PostgreSQL uses INSERT ... ON CONFLICT to handle upserts. The ON CONFLICT clause specifies which constraint or columns determine whether a row already exists. DO UPDATE SET defines which columns to update when a conflict is detected. DO NOTHING skips the insert silently. The EXCLUDED pseudo-table references the values that were proposed for insertion.
-- Upsert a product: insert if new, update if exists
INSERT INTO products (product_id, name, price, updated_at)
VALUES (101, 'Widget Pro', 29.99, NOW())
ON CONFLICT (product_id)
DO UPDATE SET
name = EXCLUDED.name,
price = EXCLUDED.price,
updated_at = EXCLUDED.updated_at;
-- EXCLUDED refers to the row that was attempted to insert
-- product_id is the conflict target (must have a unique constraint)

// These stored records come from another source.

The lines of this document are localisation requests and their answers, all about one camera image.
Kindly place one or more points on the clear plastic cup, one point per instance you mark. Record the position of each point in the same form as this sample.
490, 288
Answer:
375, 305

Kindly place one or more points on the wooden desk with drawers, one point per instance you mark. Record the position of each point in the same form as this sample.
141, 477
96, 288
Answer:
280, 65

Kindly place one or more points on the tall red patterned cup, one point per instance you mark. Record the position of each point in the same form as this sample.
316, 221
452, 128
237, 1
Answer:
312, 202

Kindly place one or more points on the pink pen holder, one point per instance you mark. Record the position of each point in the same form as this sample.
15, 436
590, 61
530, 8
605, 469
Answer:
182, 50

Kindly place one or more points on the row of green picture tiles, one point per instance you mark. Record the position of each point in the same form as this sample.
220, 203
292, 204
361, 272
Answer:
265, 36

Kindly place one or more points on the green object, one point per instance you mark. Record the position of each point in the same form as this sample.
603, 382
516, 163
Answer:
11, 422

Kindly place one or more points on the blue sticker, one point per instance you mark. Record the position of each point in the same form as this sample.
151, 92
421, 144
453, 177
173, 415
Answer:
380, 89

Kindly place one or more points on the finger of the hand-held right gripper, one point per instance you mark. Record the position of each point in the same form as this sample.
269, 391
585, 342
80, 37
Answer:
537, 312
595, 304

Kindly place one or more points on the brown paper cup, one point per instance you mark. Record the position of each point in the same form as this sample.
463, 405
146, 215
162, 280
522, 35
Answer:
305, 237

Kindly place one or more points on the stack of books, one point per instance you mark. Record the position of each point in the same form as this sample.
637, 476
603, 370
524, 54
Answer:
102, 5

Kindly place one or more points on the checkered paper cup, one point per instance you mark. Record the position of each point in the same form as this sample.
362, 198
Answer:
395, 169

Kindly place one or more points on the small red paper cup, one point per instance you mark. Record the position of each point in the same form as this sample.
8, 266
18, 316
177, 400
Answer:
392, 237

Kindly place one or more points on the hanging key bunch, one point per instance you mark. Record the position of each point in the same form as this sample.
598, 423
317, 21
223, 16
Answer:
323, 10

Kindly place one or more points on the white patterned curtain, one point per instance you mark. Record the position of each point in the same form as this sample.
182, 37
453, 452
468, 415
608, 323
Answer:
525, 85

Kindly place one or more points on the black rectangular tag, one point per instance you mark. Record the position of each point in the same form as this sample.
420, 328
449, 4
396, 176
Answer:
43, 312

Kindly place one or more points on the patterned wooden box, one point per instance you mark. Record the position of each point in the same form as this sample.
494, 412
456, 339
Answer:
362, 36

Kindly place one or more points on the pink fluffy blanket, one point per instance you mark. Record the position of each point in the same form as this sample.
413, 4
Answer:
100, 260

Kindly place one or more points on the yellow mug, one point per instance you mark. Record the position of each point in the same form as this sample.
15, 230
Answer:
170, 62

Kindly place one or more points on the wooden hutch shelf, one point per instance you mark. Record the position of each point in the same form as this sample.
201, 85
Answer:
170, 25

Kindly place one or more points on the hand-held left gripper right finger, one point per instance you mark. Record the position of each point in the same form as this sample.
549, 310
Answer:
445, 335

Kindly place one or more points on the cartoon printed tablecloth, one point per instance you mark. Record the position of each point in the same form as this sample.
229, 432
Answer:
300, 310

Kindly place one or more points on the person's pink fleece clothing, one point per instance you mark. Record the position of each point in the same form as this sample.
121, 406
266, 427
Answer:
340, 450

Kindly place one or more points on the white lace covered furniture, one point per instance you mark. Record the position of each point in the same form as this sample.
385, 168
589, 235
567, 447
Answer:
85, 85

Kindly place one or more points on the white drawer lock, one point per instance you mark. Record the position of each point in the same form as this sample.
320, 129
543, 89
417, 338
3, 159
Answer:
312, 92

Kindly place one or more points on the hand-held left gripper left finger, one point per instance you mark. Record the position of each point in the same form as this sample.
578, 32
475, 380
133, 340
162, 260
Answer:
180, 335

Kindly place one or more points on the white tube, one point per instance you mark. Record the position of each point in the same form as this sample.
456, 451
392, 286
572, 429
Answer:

-- Bulk upsert from a staging table
INSERT INTO dim_customers (customer_id, name, email, updated_at)
SELECT customer_id, name, email, NOW()
FROM staging_customers
ON CONFLICT (customer_id)
DO UPDATE SET
name = EXCLUDED.name,
email = EXCLUDED.email,
updated_at = EXCLUDED.updated_at
WHERE dim_customers.name != EXCLUDED.name
OR dim_customers.email != EXCLUDED.email;
-- WHERE clause: only update if something actually changedMERGE is the ANSI SQL standard for upsert operations. It matches rows from a source table against a target table using an ON condition. You define separate actions for WHEN MATCHED (update or delete) and WHEN NOT MATCHED (insert). MERGE can handle insert, update, and delete in a single statement, making it the most flexible upsert syntax.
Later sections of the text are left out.